* _Work to complete_
The following data has a line with "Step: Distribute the" and a line with "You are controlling". Write out exactly those lines and all the lines between them.

─── Recorded information

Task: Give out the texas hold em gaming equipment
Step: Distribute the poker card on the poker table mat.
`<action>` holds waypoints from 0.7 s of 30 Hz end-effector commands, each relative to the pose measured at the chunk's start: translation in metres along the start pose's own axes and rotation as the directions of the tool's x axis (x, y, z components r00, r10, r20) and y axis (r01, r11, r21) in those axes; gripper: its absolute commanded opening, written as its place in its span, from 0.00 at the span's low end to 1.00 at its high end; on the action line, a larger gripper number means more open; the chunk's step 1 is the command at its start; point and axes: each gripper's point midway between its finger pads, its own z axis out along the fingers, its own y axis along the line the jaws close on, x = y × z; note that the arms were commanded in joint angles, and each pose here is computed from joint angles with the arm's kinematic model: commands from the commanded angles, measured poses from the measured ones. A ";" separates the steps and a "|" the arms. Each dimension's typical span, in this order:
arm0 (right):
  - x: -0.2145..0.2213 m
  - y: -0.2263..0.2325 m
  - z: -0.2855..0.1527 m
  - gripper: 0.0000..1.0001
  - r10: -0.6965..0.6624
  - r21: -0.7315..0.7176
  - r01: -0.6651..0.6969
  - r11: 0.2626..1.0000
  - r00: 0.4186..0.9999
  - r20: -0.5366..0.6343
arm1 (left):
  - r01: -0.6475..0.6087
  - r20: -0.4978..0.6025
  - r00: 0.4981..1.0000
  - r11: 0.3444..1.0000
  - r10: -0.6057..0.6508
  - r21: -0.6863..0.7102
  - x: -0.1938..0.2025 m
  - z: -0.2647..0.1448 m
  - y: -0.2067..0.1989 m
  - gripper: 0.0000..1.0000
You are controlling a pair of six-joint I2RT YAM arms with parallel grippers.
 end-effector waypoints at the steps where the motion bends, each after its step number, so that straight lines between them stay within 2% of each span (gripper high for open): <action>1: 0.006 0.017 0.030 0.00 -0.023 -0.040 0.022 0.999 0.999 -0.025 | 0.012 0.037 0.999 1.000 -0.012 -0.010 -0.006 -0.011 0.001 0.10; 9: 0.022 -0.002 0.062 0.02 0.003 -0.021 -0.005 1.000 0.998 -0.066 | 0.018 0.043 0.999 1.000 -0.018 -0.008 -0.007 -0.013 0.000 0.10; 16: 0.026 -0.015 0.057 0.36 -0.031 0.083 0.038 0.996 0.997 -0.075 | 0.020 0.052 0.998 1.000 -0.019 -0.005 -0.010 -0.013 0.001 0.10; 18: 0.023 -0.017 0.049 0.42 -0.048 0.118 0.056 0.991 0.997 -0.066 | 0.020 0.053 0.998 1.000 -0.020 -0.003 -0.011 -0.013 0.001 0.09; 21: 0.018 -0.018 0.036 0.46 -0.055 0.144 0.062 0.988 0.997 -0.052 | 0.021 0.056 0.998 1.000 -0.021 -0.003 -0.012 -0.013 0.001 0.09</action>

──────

* _Answer box_
Step: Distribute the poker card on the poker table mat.
`<action>` holds waypoints from 0.7 s of 30 Hz end-effector commands, each relative to the pose measured at the chunk's start: translation in metres along the start pose's own axes and rotation as the directions of the tool's x axis (x, y, z components r00, r10, r20) and y axis (r01, r11, r21) in those axes; gripper: its absolute commanded opening, written as its place in its span, from 0.00 at the span's low end to 1.00 at its high end; on the action line, a larger gripper number means more open; the chunk's step 1 is the command at its start; point and axes: each gripper's point midway between its finger pads, its own z axis out along the fingers, its own y axis along the line the jaws close on, x = y × z; note that the arms were commanded in joint angles, and each pose here is computed from joint angles with the arm's kinematic model: commands from the commanded angles, measured poses from the measured ones. A ";" separates the steps and a "|" the arms. Each dimension's typical span, in this order:
arm0 (right):
  - x: -0.2145..0.2213 m
  - y: -0.2263..0.2325 m
  - z: -0.2855..0.1527 m
  - gripper: 0.0000..1.0001
  - r10: -0.6965..0.6624
  - r21: -0.7315..0.7176
  - r01: -0.6651..0.6969
  - r11: 0.2626..1.0000
  - r00: 0.4186..0.9999
  - r20: -0.5366..0.6343
arm1 (left):
  - r01: -0.6475..0.6087
  - r20: -0.4978..0.6025
  - r00: 0.4981..1.0000
  - r11: 0.3444..1.0000
  - r10: -0.6057..0.6508
  - r21: -0.6863..0.7102
  - x: -0.1938..0.2025 m
  - z: -0.2647..0.1448 m
  - y: -0.2067..0.1989 m
  - gripper: 0.0000..1.0000
You are controlling a pair of six-joint I2RT YAM arms with parallel grippers.

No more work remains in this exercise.